----- Records for processing -----

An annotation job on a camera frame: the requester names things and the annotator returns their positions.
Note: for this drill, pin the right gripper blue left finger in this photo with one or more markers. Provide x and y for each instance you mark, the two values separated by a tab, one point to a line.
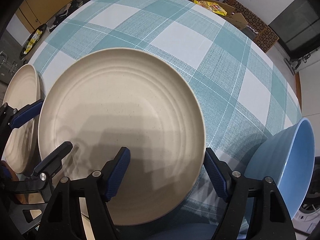
114	171

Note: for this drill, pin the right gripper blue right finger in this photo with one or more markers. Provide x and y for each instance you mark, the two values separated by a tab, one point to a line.
219	174

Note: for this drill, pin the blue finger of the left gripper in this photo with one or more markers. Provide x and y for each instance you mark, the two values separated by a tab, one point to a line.
26	113

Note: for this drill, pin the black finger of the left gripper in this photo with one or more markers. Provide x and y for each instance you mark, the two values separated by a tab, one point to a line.
53	162

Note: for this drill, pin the cream plate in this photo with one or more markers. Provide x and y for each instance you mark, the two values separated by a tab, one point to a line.
22	95
127	97

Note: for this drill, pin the light blue bowl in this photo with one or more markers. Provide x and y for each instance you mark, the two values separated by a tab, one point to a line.
288	158

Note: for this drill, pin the trash bin with wrappers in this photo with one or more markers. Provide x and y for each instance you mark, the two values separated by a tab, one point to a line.
32	40

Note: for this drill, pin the white washing machine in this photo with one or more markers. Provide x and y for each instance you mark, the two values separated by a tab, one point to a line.
307	217

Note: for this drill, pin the wooden door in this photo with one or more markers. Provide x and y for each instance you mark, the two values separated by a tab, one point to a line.
33	13

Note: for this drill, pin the upright vacuum cleaner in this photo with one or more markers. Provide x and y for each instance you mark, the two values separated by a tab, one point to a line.
293	64

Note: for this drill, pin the patterned brown doormat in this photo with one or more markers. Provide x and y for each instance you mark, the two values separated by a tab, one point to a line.
261	34

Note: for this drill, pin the cardboard box with snacks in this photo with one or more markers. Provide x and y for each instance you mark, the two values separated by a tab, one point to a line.
224	11

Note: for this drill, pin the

-----

Your answer must be the lines from the one with "Note: for this drill, pin the white" through the last line of the data, repeated exactly and with nothing else.

**Exercise result:**
Note: for this drill, pin the white washing machine in this photo with one or more markers. Provide x and y for each instance you mark, the two values separated by a tab, one point to a line.
307	217

Note: for this drill, pin the wooden door in this photo with one or more markers. Provide x and y for each instance you mark, the two values separated by a tab, one point to a line.
33	13

Note: for this drill, pin the upright vacuum cleaner in this photo with one or more markers. Provide x and y for each instance you mark, the two values separated by a tab, one point to a line.
293	64

Note: for this drill, pin the patterned brown doormat in this photo with one or more markers. Provide x and y for each instance you mark, the two values separated by a tab, one point to a line.
261	34

Note: for this drill, pin the cardboard box with snacks in this photo with one or more markers. Provide x and y for each instance you mark, the two values separated by a tab, one point to a line.
224	11

Note: for this drill, pin the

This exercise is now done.